▸ Exercise goal:
With no word left out, write out the entire listing.

▸ Given material:
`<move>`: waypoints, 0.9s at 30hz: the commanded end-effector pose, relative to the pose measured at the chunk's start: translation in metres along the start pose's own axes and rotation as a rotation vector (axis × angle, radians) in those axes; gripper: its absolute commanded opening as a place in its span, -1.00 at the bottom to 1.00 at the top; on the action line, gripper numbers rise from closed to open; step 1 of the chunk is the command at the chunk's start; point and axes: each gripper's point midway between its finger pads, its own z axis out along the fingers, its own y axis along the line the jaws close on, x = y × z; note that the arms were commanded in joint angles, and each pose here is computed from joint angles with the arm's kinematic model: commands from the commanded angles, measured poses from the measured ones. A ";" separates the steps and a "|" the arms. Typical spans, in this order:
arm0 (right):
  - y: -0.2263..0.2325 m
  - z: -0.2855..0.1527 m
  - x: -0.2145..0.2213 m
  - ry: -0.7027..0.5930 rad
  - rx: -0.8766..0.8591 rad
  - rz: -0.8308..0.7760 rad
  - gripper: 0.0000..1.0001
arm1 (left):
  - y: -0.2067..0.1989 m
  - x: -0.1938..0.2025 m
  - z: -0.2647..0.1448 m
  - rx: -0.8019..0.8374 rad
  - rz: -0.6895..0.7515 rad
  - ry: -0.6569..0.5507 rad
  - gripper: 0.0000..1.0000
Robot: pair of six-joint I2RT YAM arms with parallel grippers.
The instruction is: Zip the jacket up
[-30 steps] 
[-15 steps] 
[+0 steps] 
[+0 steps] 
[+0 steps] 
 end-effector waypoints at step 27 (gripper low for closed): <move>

▸ Solved problem:
`<move>`: waypoints, 0.9s at 30hz: the commanded end-effector pose, relative to the pose measured at the chunk's start: translation in metres along the start pose's own axes and rotation as a rotation vector (axis × angle, radians) in those axes; gripper: its absolute commanded opening as a place in its span, -1.00 at the bottom to 1.00 at the top; on the action line, gripper numbers rise from closed to open; step 1 of the chunk is the command at the chunk's start; point and axes: each gripper's point midway between its finger pads, its own z axis out along the fingers, its own y axis along the line the jaws close on, x = y × z; note that the arms were commanded in joint angles, and each pose here is computed from joint angles with the arm's kinematic model: commands from the commanded angles, measured poses from the measured ones. A ";" separates the steps and a "|" the arms. Typical spans, in this order:
arm0 (right):
  - y: -0.2263..0.2325 m
  - z: -0.2855..0.1527 m
  - x: -0.2145..0.2213 m
  - ry: -0.7027..0.5930 rad
  - rx: -0.8766..0.8591 rad
  - rz: -0.8308..0.7760 rad
  - gripper: 0.0000..1.0001
arm1 (left):
  - y: -0.2067..0.1989 m
  - x: -0.1938..0.2025 m
  - z: -0.2647..0.1448 m
  - rx: -0.8019..0.8374 rad
  - rz: -0.6895..0.7515 rad
  - ry: -0.6569..0.5507 rad
  - gripper: 0.0000..1.0000
Robot: pair of six-joint I2RT YAM arms with parallel grippers.
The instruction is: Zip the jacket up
[-30 steps] 
[-15 steps] 
[+0 steps] 
[+0 steps] 
[+0 steps] 
 end-effector waypoints at step 27 (gripper low for closed): <move>

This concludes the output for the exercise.